Other reviewers said:
"Joseph Mankiewicz directs this deft satire on the detective genre of literature that is both a metaphysical thriller and a psychological cliff-hanger."
- Frederic and Mary Ann Brussat (Spirituality and Practice)

Thursday, November 27, 2008

The Machinist (2004)

Stevie (Jennifer Jason Leigh): Are you okay?
Trevor (Christian Bale): Don't I look okay?
Stevie: If you were any thinner, you wouldn't exist.

Ivan (John Sharian): You shootin’ coke or somethin’? You look like a dope fiend to me. No offense.
Trevor: I don’t use drugs. Normally, I don’t even drink.
Ivan: How ‘bout abnormally?

At a glance: Christian Bale produces a terrifyingly haunted, must-see performance as an emaciated insomniac living in his own personal nightmare, in this dark, moody, and effective film by talented director Brad Anderson

Having recently seen and been wildly impressed with Brad Anderson’s Transsiberian, I was interested in viewing this, his earlier work. In this film, Christian Bale is Trevor Resnik, and emaciated, lonely machinist. To call him an insomniac would be slightly understating his condition. His isolation, lack of sleep, and perhaps his life history combine to place him in a endless purgatory of existence, one in which the only escape may be to disappear – or face the truth. Bale is as haunted by his portrayal as we are; he is also frighteningly skeletal. I’ve seen many an anorexic woman, but I haven’t seen a man’s body this skinny since I gazed at photos from World War Two concentration camps. Reportedly, Bale dropped 60 pounds, from 180 to 120, for the role. Bale’s build looked especially shocking since just a couple of days ago, I saw him all bulked up in The Dark Knight. Brad Anderson’s compact and picture-perfect direction turns a somber, brooding story into images of dark poetry. Rating: 3.5 of 4

"An absorbing and eerie study of paranoia and psychological torment."
- Chuck O'Leary (Fantastica Daily)

"Anderson's use of lighting, editing, sound design, and score hit just the right nerve endings, creating a film that keeps turning over in your mental gears for days afterward."
- Brian Mckay (

"[Bale's] is a great performance, full of commitment and sacrifice, and The Machinist is one of the year's best films."
- Roger Moore (Orlando Sentinel)

Wednesday, November 26, 2008

The House Bunny (2008)

Shelley (Anna Faris): They're kicking me out?
Marvin: Maybe it's because of your age.
Shelley: But I'm 27.
Marvin (Owen Benjamin): But that's 59 in Bunny Years.

"Shell – just a quick little sidenote – uh, I don’t think some of the girls in this house have even seen their own bodies naked, so they probably don’t want to see your perfectly engineered boobs."
- Natalie (Emma Stone)

[After the mute Lily suddenly delivers a long soliloquy]
Natalie: Lily, you talked!
Carrie Mae (Dana Goodman): And you’re British?

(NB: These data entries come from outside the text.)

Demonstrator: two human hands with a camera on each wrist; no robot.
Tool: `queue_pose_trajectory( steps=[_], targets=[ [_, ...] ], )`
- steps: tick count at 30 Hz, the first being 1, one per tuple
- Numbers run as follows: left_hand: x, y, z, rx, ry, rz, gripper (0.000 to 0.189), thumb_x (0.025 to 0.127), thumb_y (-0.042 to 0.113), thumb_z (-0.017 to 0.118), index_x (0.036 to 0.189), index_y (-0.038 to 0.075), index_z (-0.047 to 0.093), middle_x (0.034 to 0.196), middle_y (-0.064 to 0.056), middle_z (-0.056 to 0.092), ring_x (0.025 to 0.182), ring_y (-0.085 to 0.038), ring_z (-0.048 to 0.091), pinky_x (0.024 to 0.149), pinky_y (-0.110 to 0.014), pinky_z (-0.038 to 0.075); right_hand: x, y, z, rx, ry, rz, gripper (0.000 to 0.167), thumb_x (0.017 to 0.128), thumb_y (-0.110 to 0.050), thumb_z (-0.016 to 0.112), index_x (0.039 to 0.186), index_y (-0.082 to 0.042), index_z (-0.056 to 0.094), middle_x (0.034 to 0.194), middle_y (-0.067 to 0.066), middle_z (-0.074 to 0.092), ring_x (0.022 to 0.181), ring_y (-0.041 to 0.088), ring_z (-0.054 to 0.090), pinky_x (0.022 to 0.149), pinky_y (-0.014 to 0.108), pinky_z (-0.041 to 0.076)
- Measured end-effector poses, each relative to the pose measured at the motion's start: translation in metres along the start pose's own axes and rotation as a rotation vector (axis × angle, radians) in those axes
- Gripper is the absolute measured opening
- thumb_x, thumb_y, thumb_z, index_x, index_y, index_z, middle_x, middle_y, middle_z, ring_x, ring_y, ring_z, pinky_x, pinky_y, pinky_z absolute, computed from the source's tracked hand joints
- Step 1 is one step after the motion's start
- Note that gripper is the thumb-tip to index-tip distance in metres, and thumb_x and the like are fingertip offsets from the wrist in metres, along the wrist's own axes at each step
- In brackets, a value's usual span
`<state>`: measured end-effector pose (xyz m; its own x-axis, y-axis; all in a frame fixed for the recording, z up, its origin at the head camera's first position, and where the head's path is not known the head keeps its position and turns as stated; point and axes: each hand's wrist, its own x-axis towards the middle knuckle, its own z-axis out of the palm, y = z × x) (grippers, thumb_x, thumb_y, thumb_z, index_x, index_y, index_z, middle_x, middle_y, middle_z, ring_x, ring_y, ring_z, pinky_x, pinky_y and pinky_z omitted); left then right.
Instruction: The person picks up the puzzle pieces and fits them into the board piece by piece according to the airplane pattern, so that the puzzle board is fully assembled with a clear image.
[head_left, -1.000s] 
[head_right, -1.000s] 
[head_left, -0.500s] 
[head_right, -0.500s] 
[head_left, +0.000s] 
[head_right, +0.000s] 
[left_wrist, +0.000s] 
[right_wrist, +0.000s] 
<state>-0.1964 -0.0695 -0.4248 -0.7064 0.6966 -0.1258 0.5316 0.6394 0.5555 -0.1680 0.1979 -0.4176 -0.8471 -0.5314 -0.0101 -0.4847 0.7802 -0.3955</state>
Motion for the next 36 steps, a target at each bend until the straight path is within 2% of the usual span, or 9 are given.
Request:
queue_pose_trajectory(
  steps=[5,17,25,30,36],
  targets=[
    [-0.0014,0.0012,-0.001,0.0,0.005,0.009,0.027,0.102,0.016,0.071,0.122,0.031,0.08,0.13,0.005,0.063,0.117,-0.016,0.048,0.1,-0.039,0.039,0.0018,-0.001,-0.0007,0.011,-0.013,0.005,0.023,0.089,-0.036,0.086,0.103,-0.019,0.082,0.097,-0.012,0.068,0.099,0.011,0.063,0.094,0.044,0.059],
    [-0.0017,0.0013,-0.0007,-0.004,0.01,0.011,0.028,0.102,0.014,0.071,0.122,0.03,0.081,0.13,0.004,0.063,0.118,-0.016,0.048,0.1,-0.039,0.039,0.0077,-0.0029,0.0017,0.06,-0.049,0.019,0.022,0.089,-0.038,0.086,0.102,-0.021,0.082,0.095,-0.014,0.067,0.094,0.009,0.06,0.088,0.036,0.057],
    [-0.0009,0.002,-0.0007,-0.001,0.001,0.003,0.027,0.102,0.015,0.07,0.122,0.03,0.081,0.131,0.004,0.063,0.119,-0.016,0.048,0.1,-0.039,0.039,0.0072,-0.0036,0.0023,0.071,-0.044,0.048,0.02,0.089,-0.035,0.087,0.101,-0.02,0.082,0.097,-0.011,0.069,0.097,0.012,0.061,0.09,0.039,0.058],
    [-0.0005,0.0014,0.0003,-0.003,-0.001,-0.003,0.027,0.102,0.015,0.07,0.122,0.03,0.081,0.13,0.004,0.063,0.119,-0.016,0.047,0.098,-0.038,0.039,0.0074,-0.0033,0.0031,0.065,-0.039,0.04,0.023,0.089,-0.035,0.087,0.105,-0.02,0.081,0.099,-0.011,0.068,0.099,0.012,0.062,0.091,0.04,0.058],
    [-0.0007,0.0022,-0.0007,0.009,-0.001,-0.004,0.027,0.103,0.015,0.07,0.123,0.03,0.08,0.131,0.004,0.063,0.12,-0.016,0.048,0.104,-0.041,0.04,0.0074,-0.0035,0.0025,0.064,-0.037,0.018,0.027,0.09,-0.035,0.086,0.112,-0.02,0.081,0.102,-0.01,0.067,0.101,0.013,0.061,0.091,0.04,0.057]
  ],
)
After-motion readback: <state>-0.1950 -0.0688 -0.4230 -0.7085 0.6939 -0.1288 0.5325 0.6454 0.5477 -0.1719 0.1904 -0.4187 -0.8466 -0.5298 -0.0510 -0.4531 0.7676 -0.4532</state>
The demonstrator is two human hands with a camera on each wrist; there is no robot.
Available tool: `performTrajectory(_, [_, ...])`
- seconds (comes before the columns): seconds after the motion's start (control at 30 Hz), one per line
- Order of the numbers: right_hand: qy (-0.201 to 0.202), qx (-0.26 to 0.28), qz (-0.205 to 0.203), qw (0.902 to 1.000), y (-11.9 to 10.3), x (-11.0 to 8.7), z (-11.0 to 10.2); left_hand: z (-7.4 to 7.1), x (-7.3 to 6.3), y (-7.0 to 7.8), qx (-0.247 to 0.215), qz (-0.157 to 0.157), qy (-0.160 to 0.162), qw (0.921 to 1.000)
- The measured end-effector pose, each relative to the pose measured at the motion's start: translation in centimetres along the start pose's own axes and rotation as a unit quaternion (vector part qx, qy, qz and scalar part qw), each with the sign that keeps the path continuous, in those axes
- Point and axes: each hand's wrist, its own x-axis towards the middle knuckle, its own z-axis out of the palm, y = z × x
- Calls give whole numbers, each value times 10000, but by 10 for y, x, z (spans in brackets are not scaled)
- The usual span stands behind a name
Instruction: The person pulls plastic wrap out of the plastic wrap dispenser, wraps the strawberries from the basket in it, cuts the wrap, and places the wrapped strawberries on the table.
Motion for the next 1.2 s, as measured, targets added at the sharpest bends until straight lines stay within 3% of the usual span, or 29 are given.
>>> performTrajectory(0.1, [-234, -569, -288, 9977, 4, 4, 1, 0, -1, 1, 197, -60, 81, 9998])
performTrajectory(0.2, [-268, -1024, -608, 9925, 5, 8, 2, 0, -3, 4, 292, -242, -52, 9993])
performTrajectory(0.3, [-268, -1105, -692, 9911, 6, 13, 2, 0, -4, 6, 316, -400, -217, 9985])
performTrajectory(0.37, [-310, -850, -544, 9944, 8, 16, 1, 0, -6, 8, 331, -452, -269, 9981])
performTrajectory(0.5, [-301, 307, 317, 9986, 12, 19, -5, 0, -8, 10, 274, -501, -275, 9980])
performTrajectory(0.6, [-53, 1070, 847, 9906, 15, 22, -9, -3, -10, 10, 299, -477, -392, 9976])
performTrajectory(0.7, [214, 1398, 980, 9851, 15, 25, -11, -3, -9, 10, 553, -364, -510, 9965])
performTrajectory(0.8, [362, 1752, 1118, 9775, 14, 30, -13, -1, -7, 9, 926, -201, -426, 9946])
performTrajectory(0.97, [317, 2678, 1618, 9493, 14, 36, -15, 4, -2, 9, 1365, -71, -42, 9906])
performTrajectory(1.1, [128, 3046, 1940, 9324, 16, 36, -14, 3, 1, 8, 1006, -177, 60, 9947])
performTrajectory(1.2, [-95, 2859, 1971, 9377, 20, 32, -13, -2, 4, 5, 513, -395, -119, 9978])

At a glance: The story of a rejected Playboy bunny who becomes the House Mother for a misfit college sorority doesn’t have much going for it in either the plot or comedy area, but it somehow manages to be light and charmingly inept, and will be a pleasure to watch for any man who enjoys women dressed as hookers

Shelley (Anna Faris) is an orphan girl grows up into a beautiful woman and is ‘adopted’ into the Playboy mansion, where she becomes the ‘House Bunny’, the social organizer in a world of glitz, glamor, and parties. But all that ends abruptly when she is kicked out for being too old. Her next gig is as the house mother of a failed college sorority, when the 7 female members are tops as campus misfits and the target of jokes. Shelley’s new job is to make these girls appealing and save the doomed sorority. Lighter than a feather, the film occasionally shows no respect for the intelligence of the audience (it is no surprise that Adam Sandler’s name pops up on the production side), but on the positive side, it gives a talented cast of female comic actresses a chance to shine, and, or course, there are the multitude of women in bikinis and ‘lady of the evening’ attire. Faris’ performance varies from clumsy to brilliant; in a better director’s hands, she may very well shine in another film (but not this one). Hugh Hefner gets a C+ for his acting, as he proves that he’s much better at assembling a houseful of overendowed blondes than he is at delivering lines on camera. By the way, if Oliver’s face looks familiar, that could be because he is played by Colin Hanks (son of Tom). Rating: 2 of 4

"It's computer-written stuff, stiffly directed by first-timer Fred Wolf, but it's light and fun and sports a decent quota of passable gags."
- Jim Schembri (The Age [Australia])

"Depressingly for a film written by two women, it's relentlessly sexist in its insistence that, in order to attract men, women must appear brainless and dress like a hooker."
- Christopher Tookey (Daily Mail [UK])

"It is not a classic and it’s not going to win any awards but it is great, simple, stupid fun - it does exactly what it says on the tin."
- Heart 106.2

"There's a sublimely goofy tone to this profoundly inept film that keeps us smiling from start to finish."
- Rich Cline (Shadows on the Wall)

Tuesday, November 25, 2008

The Dark Knight (2008)

Bruce Wayne (Christian Bale): [after running into Harvey and Rachel at a restaurant] So, let's put a couple tables together.
Harvey Dent (Aaron Eckhart): I'm not sure they'll let us.
Bruce Wayne: Oh, they should. I own the place.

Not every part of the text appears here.